(Collection entries)

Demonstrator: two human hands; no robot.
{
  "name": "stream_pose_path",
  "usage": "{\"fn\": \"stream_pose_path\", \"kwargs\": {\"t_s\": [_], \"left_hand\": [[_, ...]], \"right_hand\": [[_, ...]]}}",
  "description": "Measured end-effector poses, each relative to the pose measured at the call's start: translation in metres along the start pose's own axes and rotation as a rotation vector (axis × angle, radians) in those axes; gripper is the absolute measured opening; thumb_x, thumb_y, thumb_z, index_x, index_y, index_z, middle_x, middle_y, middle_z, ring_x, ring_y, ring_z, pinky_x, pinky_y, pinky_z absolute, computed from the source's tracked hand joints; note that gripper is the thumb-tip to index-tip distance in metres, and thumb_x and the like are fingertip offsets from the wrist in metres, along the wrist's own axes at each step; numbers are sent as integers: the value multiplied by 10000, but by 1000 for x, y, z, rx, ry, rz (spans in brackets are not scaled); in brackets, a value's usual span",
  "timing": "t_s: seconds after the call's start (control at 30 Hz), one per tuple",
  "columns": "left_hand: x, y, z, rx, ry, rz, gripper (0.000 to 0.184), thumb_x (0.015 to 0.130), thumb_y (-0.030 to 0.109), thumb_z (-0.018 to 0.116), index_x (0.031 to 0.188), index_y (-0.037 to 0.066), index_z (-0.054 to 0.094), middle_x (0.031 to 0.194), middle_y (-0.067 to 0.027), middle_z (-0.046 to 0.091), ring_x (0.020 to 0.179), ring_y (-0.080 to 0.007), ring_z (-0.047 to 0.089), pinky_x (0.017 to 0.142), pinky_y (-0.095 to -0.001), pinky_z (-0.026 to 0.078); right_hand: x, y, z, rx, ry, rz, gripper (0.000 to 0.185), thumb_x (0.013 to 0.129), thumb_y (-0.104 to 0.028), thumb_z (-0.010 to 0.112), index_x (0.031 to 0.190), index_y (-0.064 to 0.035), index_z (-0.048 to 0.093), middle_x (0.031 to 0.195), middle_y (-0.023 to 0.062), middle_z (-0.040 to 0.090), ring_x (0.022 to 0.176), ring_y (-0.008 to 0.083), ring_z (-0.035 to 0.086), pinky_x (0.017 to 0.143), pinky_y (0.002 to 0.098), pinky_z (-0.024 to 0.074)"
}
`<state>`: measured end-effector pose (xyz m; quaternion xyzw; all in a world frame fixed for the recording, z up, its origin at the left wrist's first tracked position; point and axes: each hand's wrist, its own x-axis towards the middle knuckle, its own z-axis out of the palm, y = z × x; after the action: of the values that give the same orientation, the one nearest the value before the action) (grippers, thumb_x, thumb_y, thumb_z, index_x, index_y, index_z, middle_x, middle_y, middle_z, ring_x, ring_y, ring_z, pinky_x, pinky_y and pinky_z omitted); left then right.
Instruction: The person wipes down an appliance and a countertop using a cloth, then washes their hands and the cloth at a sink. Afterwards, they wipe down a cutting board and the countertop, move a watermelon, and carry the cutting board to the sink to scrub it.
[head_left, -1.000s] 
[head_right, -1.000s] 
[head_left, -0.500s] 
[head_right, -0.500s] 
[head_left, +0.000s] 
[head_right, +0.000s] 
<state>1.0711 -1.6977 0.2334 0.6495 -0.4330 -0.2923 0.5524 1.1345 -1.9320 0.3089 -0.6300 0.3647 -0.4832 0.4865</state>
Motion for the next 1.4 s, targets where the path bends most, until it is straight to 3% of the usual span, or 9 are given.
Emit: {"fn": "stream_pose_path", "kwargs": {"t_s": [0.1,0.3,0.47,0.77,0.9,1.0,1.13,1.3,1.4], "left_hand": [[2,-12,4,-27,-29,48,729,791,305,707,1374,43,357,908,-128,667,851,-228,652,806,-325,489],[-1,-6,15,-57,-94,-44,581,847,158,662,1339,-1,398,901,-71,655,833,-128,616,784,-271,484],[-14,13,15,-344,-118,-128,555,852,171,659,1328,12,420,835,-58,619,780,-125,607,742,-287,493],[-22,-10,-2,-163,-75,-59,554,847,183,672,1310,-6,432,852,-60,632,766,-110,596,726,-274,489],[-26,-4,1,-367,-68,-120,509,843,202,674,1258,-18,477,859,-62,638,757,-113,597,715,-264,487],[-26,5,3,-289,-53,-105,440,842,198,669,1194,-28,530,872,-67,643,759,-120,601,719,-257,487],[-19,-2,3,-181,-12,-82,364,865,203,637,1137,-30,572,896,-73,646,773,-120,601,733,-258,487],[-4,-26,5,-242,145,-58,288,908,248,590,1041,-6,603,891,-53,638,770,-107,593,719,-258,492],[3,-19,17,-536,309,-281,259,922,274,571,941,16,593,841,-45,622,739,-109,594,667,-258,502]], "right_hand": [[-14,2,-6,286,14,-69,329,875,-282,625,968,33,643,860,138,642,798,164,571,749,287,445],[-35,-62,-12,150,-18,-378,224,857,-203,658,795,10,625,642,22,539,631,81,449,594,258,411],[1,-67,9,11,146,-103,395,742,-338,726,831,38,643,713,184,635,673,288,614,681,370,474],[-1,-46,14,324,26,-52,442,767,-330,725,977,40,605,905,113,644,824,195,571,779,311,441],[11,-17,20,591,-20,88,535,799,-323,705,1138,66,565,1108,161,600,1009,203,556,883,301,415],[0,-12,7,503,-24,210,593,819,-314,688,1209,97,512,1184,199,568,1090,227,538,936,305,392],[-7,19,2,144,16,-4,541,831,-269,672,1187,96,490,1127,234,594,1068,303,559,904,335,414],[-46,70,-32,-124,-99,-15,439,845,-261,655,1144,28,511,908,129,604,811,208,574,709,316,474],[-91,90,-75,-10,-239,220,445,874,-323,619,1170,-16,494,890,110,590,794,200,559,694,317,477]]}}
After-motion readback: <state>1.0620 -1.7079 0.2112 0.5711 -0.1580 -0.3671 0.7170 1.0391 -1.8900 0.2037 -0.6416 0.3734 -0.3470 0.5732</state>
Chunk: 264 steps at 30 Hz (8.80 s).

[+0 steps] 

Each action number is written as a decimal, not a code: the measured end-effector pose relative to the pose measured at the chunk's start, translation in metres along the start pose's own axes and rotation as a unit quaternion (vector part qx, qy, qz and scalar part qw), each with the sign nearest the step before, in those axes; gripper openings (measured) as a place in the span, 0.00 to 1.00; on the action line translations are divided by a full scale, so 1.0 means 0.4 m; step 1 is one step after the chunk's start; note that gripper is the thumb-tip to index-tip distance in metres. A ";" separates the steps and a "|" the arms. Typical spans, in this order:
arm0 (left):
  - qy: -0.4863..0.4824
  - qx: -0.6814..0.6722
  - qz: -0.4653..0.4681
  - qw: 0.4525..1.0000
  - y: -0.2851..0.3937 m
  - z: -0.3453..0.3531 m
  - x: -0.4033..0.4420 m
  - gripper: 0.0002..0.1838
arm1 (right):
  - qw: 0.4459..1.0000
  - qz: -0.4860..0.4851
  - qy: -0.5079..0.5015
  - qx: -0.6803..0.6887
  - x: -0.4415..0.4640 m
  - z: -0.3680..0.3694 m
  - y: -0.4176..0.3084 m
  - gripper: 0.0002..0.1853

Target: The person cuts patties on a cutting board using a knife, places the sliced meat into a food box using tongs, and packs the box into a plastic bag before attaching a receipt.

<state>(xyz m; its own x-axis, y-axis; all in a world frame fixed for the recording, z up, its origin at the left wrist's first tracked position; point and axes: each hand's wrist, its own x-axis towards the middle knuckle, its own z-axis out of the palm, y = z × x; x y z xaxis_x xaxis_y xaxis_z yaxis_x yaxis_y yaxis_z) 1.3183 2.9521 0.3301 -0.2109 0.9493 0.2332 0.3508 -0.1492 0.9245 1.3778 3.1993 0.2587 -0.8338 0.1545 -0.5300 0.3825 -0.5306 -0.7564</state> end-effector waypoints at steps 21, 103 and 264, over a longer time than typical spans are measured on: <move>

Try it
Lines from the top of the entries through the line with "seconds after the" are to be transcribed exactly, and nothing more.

Response to the task
Demonstrator: two human hands; no robot.
{
  "name": "stream_pose_path",
  "usage": "{\"fn\": \"stream_pose_path\", \"kwargs\": {\"t_s\": [_], \"left_hand\": [[_, ...]], \"right_hand\": [[_, ...]]}}",
  "description": "Measured end-effector poses, each relative to the pose measured at the call's start: translation in metres along the start pose's own axes and rotation as a rotation vector (axis × angle, radians) in those axes; gripper is the absolute measured opening; thumb_x, thumb_y, thumb_z, index_x, index_y, index_z, middle_x, middle_y, middle_z, ring_x, ring_y, ring_z, pinky_x, pinky_y, pinky_z absolute, computed from the source's tracked hand joints; note that gripper is the thumb-tip to index-tip distance in metres, and thumb_x and the like are fingertip offsets from the wrist in metres, along the wrist's own axes at each step; numbers are sent as integers: the value multiplied by 10000, but by 1000 for x, y, z, rx, ry, rz (spans in brackets are not scaled); in brackets, a value's usual span",
  "timing": "t_s: seconds after the call's start (control at 30 Hz), one per tuple",

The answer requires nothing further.